··· Data extract ···
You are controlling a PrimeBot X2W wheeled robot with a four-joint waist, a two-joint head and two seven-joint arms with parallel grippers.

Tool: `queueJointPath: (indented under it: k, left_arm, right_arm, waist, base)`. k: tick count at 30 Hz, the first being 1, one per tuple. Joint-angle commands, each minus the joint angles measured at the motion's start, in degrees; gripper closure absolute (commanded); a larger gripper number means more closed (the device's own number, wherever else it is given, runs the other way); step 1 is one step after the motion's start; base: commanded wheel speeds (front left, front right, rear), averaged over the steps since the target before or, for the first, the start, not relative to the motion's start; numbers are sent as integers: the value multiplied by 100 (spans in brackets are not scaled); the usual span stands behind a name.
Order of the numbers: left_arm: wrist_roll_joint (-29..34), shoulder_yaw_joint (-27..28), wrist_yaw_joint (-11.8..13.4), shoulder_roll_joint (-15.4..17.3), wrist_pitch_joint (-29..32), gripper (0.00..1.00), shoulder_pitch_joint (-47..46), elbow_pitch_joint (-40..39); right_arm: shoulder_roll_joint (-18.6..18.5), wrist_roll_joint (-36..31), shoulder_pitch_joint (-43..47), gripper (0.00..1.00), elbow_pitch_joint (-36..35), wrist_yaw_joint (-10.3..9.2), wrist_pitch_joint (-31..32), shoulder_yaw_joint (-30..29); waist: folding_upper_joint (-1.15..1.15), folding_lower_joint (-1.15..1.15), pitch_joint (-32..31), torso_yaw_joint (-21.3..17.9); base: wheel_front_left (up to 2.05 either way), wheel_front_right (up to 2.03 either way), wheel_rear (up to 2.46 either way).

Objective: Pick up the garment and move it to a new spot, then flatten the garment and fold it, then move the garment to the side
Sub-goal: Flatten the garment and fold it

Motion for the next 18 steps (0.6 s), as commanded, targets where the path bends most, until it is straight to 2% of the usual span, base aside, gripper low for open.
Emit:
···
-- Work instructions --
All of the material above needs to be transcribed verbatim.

-- Expected answer --
You are controlling a PrimeBot X2W wheeled robot with a four-joint waist, a two-joint head and two seven-joint arms with parallel grippers.

Tool: `queueJointPath: (indented under it: k, left_arm, right_arm, waist, base)`. k: tick count at 30 Hz, the first being 1, one per tuple. Joint-angle commands, each minus the joint angles measured at the motion's start, in degrees; gripper closure absolute (commanded); a larger gripper number means more closed (the device's own number, wherever else it is given, runs the other way); step 1 is one step after the motion's start; base: commanded wheel speeds (front left, front right, rear), averaged over the steps since the target before or, for the first, the start, not relative to the motion's start; numbers are sent as integers: the value multiplied by 100 (spans in brackets are not scaled); the usual span stands behind a name.
Order of the numbers: left_arm: wrist_roll_joint (-29..34), shoulder_yaw_joint (-27..28), wrist_yaw_joint (-11.8..13.4), shoulder_roll_joint (-15.4..17.3), wrist_pitch_joint (-29..32), gripper (0.00..1.00), shoulder_pitch_joint (-47..46), elbow_pitch_joint (-40..39); right_arm: shoulder_roll_joint (-18.6..18.5), wrist_roll_joint (-36..31), shoulder_pitch_joint (-43..47), gripper (0.00..1.00), elbow_pitch_joint (-36..35), wrist_yaw_joint (-10.3..9.2), wrist_pitch_joint (-31..32), shoulder_yaw_joint (-30..29); waist: folding_upper_joint (-1.15..1.15), folding_lower_joint (-1.15..1.15), pitch_joint (-32..31), torso_yaw_joint (-21.3..17.9); base: wheel_front_left (up to 2.05 either way), wheel_front_right (up to 2.03 either way), wheel_rear (up to 2.46 either way).

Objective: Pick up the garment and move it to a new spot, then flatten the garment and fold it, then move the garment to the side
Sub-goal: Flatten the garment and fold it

Motion for the next 18 steps (0.6 s), as commanded, targets where the path bends most, until it is straight to 2% of the usual span, base aside, gripper low for open.
Emit:

The exercise has been carried out completely.